About this exercise: Each record below should be given again exactly as it reads.

Exercise data:
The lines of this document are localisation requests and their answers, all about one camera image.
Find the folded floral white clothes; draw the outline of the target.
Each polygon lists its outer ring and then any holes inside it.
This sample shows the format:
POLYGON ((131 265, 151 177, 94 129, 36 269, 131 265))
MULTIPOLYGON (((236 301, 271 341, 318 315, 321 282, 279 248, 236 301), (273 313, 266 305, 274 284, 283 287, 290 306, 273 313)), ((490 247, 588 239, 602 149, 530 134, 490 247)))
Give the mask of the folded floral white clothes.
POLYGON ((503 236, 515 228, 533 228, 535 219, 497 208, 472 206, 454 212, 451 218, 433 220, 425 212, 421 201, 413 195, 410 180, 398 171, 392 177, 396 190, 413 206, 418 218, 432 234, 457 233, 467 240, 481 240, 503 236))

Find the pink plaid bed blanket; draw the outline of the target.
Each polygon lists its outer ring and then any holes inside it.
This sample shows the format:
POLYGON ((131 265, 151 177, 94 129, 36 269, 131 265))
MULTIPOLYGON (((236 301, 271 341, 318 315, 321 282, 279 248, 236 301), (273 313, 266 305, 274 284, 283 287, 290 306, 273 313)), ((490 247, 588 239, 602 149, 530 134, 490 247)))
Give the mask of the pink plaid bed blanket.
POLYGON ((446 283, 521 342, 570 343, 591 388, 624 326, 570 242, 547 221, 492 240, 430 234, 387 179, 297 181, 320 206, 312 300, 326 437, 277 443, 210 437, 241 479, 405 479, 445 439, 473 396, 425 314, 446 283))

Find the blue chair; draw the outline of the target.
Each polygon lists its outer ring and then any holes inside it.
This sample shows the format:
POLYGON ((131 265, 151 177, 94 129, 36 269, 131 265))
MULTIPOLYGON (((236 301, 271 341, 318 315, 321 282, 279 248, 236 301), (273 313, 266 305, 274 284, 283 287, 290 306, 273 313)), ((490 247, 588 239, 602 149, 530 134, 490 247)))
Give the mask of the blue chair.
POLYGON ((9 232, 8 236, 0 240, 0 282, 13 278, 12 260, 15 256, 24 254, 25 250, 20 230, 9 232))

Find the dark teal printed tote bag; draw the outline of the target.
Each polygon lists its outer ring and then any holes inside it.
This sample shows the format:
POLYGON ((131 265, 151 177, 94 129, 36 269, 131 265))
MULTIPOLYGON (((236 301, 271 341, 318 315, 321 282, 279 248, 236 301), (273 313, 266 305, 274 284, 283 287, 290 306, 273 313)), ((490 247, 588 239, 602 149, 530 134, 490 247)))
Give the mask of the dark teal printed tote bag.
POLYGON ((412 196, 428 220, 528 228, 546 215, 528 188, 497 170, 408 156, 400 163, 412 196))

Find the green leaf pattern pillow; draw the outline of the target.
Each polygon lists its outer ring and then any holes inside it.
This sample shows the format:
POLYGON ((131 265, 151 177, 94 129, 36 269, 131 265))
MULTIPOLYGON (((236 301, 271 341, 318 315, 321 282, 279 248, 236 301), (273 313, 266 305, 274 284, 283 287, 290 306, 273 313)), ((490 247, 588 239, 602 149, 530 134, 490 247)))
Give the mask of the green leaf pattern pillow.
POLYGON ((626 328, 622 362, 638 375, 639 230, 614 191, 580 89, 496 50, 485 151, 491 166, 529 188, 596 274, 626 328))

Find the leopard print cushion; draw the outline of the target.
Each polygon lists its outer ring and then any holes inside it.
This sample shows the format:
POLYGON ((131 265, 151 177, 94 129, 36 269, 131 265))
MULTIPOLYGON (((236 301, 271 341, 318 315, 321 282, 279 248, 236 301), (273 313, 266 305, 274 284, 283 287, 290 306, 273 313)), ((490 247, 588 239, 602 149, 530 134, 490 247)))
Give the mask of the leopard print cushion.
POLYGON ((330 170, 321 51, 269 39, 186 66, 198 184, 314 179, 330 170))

Answer:
The lines of this document are localisation requests and their answers, all about one camera image.
Find the folded floral white clothes; draw the outline of the target.
Each polygon lists its outer ring and then any holes inside it.
This sample shows the format:
POLYGON ((131 265, 151 177, 94 129, 36 269, 131 265))
MULTIPOLYGON (((236 301, 271 341, 318 315, 321 282, 279 248, 236 301), (273 313, 266 305, 274 284, 283 287, 290 306, 273 313)), ((490 247, 588 239, 602 149, 530 134, 490 247)))
Give the mask of the folded floral white clothes.
POLYGON ((503 236, 515 228, 533 228, 535 219, 497 208, 472 206, 454 212, 451 218, 433 220, 425 212, 421 201, 413 195, 410 180, 398 171, 392 177, 396 190, 413 206, 418 218, 432 234, 457 233, 467 240, 481 240, 503 236))

Find the pink plaid bed blanket; draw the outline of the target.
Each polygon lists its outer ring and then any holes inside it.
This sample shows the format:
POLYGON ((131 265, 151 177, 94 129, 36 269, 131 265))
MULTIPOLYGON (((236 301, 271 341, 318 315, 321 282, 279 248, 236 301), (273 313, 266 305, 274 284, 283 287, 290 306, 273 313)), ((490 247, 588 239, 602 149, 530 134, 490 247)))
Give the mask of the pink plaid bed blanket.
POLYGON ((446 283, 521 342, 570 343, 591 388, 624 326, 570 242, 547 221, 492 240, 430 234, 387 179, 297 181, 320 206, 312 300, 326 437, 277 443, 210 437, 241 479, 405 479, 445 439, 473 396, 425 314, 446 283))

Find the blue chair; draw the outline of the target.
Each polygon lists its outer ring and then any holes inside it.
This sample shows the format:
POLYGON ((131 265, 151 177, 94 129, 36 269, 131 265))
MULTIPOLYGON (((236 301, 271 341, 318 315, 321 282, 279 248, 236 301), (273 313, 266 305, 274 284, 283 287, 290 306, 273 313)), ((490 247, 588 239, 602 149, 530 134, 490 247)))
Give the mask of the blue chair.
POLYGON ((9 232, 8 236, 0 240, 0 282, 13 278, 12 260, 15 256, 24 254, 25 250, 20 230, 9 232))

Find the dark teal printed tote bag; draw the outline of the target.
Each polygon lists its outer ring and then any holes inside it.
This sample shows the format:
POLYGON ((131 265, 151 177, 94 129, 36 269, 131 265))
MULTIPOLYGON (((236 301, 271 341, 318 315, 321 282, 279 248, 236 301), (273 313, 266 305, 274 284, 283 287, 290 306, 273 313)), ((490 247, 588 239, 602 149, 530 134, 490 247)))
Give the mask of the dark teal printed tote bag.
POLYGON ((412 196, 428 220, 528 228, 546 215, 528 188, 497 170, 408 156, 400 163, 412 196))

Find the green leaf pattern pillow; draw the outline of the target.
Each polygon lists its outer ring and then any holes inside it.
This sample shows the format:
POLYGON ((131 265, 151 177, 94 129, 36 269, 131 265))
MULTIPOLYGON (((236 301, 271 341, 318 315, 321 282, 279 248, 236 301), (273 313, 266 305, 274 284, 283 287, 290 306, 273 313)), ((490 247, 588 239, 602 149, 530 134, 490 247)))
Give the mask of the green leaf pattern pillow.
POLYGON ((626 328, 622 362, 638 375, 639 230, 614 191, 580 89, 496 50, 485 151, 491 166, 529 188, 596 274, 626 328))

Find the leopard print cushion; draw the outline of the target.
Each polygon lists its outer ring and then any holes inside it.
This sample shows the format:
POLYGON ((131 265, 151 177, 94 129, 36 269, 131 265))
MULTIPOLYGON (((236 301, 271 341, 318 315, 321 282, 279 248, 236 301), (273 313, 266 305, 274 284, 283 287, 290 306, 273 313)), ((490 247, 588 239, 602 149, 530 134, 490 247)))
Give the mask of the leopard print cushion.
POLYGON ((330 170, 321 51, 269 39, 186 66, 198 184, 314 179, 330 170))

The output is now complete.